• _TASK BRIEF_
Start at the line below containing "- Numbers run" and stop at the line containing "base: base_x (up". Repeat every line of that stretch exactly, and nothing outside it.

• _COLLECTED MATERIAL_
________________

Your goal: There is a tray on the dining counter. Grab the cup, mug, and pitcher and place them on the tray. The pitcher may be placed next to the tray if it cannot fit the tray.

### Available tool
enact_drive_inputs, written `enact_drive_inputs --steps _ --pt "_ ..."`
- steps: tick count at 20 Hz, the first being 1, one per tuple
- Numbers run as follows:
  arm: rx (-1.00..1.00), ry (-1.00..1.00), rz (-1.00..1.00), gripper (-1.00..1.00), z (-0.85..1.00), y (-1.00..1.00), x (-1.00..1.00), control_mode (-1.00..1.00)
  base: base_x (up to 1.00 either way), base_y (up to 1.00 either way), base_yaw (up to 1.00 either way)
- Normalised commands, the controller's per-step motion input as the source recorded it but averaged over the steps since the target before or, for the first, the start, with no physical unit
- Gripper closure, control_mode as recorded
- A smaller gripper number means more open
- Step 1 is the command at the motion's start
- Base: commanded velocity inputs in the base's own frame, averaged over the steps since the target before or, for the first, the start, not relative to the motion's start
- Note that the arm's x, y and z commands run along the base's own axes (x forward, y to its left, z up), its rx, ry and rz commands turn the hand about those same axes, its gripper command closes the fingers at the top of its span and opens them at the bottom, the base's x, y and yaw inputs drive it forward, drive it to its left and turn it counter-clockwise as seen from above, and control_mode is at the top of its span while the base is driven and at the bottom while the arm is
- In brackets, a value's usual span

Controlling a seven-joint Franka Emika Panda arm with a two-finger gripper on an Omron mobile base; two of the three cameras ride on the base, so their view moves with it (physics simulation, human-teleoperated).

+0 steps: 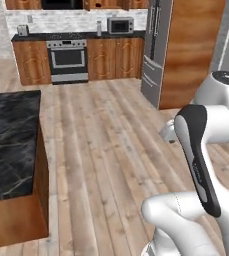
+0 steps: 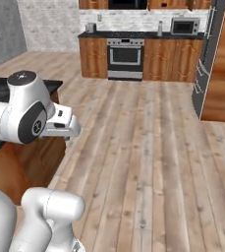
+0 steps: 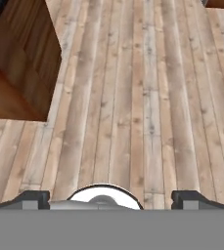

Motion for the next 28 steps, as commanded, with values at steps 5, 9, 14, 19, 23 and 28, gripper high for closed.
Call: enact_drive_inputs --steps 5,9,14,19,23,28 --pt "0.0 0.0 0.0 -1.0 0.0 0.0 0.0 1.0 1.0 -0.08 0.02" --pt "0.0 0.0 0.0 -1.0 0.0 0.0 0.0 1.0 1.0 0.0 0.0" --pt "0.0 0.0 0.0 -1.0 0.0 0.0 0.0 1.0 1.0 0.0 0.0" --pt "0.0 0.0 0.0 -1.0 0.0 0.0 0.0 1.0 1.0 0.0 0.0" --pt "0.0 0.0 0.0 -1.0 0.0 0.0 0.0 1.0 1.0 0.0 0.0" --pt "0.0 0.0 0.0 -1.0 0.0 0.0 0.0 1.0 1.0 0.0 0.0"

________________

• _RESPONSE TO THIS EXERCISE_
- Numbers run as follows:
  arm: rx (-1.00..1.00), ry (-1.00..1.00), rz (-1.00..1.00), gripper (-1.00..1.00), z (-0.85..1.00), y (-1.00..1.00), x (-1.00..1.00), control_mode (-1.00..1.00)
  base: base_x (up to 1.00 either way), base_y (up to 1.00 either way), base_yaw (up to 1.00 either way)

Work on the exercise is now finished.